The following lists introduce you to the best bone-building foods. The lists have been split into six different groups according to the amount of calcium per serving each food contains.

The foods in group 1 contain 400 mg of calcium per serving.

8 ounces of yogurt without added fruit
1/2 cup evaporated skim milk
1/2 cup dry milk powder
The foods in group 2 contain 300 mg of calcium per serving.
8 ounces of milk (any kind)
8 ounces of fruited yogurt
8 ounces of fortified orange juice
1/4 cup parmesan cheese
1 ounce Swiss or Gruyere cheese
1/4 cup part-skim ricotta cheese
1/2 cup calcium treated tofu
3 ounces canned sardines with bones
The foods in group 3 contain 200 mg of calcium per serving.

1 ounce natural cheese

The foods in group 4 contain 150 mg of calcium per serving.

1 packet of instant oatmeal
1/2 cup pudding, yogurt, or flan
1/2 cup cooked collards
3 ounces pink canned salmon with bones
The foods in group 5 contain 100 mg of calcium per serving.
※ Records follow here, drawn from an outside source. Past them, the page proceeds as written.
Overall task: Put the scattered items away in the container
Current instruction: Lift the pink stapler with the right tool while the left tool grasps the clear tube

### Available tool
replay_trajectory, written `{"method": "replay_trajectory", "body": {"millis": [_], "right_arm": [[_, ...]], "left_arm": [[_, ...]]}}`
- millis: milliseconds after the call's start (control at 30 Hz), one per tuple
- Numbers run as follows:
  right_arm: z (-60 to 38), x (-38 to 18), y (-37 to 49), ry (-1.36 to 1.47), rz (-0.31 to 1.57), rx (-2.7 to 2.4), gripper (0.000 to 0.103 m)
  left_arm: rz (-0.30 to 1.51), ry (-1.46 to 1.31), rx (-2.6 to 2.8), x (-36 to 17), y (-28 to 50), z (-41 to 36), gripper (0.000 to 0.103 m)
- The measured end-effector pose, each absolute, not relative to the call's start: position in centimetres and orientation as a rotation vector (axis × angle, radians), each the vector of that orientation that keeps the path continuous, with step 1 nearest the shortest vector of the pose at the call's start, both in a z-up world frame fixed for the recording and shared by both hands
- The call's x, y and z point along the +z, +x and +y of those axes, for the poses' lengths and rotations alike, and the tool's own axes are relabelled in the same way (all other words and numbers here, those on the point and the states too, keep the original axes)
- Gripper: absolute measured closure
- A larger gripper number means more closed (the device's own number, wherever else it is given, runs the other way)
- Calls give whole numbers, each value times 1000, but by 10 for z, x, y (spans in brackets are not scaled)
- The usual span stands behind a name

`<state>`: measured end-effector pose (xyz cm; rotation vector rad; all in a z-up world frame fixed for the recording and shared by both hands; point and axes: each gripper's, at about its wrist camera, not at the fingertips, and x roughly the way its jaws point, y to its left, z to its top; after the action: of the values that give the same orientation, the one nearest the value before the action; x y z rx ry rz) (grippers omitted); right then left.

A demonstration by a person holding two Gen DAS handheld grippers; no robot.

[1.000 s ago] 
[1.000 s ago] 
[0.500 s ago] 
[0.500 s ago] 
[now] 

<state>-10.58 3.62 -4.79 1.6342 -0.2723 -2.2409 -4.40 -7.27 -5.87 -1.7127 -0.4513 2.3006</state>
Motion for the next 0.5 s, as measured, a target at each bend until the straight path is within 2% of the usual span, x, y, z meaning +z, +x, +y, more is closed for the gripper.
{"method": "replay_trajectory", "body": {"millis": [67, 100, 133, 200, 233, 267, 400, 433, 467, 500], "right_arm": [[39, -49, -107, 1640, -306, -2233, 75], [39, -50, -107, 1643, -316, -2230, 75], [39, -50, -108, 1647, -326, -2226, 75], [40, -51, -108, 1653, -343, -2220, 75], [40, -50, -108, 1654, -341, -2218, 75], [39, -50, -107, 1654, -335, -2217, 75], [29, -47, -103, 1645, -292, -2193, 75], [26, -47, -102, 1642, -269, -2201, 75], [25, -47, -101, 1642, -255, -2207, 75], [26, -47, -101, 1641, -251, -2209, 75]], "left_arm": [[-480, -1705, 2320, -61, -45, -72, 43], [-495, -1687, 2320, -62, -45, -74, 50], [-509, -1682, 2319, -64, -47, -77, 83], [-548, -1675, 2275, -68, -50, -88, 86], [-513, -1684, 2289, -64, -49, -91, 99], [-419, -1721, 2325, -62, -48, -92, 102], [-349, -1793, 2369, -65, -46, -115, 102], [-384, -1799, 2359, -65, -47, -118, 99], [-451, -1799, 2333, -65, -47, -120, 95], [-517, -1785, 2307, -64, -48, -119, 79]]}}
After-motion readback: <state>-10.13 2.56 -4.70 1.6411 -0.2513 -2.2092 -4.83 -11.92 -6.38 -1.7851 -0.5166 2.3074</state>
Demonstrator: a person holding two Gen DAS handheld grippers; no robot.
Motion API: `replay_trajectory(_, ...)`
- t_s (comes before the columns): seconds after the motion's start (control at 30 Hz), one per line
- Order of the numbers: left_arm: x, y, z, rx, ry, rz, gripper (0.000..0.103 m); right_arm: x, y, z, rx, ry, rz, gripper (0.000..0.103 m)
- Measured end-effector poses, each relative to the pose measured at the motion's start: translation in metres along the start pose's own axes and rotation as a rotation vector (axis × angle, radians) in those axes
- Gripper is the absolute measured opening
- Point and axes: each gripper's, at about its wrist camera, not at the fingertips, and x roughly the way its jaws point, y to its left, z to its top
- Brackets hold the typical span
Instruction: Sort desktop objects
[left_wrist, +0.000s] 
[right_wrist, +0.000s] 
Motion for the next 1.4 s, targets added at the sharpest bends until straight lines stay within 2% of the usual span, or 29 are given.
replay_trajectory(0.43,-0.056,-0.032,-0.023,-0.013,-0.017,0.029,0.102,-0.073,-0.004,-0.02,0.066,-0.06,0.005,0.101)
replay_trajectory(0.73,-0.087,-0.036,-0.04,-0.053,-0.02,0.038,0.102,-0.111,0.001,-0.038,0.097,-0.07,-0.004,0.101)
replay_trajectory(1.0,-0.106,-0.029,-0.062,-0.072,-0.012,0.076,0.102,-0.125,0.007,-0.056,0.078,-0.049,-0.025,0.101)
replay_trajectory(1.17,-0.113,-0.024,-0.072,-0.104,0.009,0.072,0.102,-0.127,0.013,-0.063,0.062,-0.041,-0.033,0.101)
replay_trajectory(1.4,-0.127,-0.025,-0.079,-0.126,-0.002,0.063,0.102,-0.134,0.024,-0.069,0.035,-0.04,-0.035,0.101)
1 ounce nonfat cream cheese
1/2 cup turnip greens, bok choy
1 ounce almonds
1/2 cup ice cream, ice milk, frozen yogurt
1/2 cup white beans
1 serving of most calcium-fortified cereals (amounts vary from brand to brand)
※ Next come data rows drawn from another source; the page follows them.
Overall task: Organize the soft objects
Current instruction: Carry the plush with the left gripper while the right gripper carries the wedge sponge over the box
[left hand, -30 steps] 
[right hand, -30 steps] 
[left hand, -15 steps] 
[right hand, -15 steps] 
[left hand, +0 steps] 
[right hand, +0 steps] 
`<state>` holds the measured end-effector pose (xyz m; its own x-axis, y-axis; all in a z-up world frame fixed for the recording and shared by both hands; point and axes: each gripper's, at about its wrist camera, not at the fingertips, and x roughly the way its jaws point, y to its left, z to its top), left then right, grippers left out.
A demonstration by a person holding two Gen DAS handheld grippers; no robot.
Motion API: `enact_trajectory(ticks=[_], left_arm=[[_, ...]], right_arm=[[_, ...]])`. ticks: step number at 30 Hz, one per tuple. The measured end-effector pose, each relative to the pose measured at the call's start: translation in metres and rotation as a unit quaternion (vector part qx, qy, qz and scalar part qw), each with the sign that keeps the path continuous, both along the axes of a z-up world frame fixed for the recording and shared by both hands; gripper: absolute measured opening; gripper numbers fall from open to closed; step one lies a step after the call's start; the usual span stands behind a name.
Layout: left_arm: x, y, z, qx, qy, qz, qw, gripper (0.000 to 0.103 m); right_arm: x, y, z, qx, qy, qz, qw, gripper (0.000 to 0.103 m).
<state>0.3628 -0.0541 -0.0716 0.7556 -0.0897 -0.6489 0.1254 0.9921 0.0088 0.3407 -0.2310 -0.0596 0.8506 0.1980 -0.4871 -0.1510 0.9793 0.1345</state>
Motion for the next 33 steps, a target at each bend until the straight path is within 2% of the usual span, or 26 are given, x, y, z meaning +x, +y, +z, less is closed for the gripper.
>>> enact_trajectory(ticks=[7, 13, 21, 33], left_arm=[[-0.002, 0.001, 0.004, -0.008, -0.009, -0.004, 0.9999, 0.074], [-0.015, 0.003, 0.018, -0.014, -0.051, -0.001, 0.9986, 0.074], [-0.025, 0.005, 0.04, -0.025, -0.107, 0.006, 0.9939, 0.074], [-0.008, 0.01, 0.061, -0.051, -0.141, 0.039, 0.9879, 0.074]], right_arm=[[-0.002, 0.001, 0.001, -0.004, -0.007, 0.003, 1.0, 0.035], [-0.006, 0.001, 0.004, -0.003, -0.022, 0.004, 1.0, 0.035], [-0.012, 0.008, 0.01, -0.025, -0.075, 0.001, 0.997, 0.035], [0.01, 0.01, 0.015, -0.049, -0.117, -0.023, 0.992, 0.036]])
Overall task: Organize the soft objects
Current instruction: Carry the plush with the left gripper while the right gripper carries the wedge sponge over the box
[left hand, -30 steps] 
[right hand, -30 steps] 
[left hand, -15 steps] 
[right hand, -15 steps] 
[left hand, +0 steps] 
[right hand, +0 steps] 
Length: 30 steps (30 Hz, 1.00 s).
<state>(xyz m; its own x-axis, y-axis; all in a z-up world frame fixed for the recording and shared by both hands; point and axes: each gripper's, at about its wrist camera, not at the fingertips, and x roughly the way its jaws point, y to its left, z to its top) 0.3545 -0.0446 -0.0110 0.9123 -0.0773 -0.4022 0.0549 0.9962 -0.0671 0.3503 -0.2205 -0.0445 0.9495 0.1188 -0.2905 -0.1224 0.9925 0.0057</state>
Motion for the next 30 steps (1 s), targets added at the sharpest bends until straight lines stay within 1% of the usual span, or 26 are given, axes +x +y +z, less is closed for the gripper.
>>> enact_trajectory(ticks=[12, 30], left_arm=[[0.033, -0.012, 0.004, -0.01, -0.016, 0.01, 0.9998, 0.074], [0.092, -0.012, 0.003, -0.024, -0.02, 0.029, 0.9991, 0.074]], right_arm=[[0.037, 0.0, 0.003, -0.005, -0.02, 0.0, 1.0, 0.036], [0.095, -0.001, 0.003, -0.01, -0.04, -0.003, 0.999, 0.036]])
The foods in group 6 contain 50 mg of calcium per serving.
1/2 cup broccoli
1/2 cup kale, mustard greens
1/2 cup most dried beans
1/2 cup cottage cheese
1 medium corn tortilla
1 medium orange
1 tablespoon dry milk
(You can add dry milk to oatmeal, soups, macaroni and cheese, and anything else that it blends well with for an extra calcium boost.)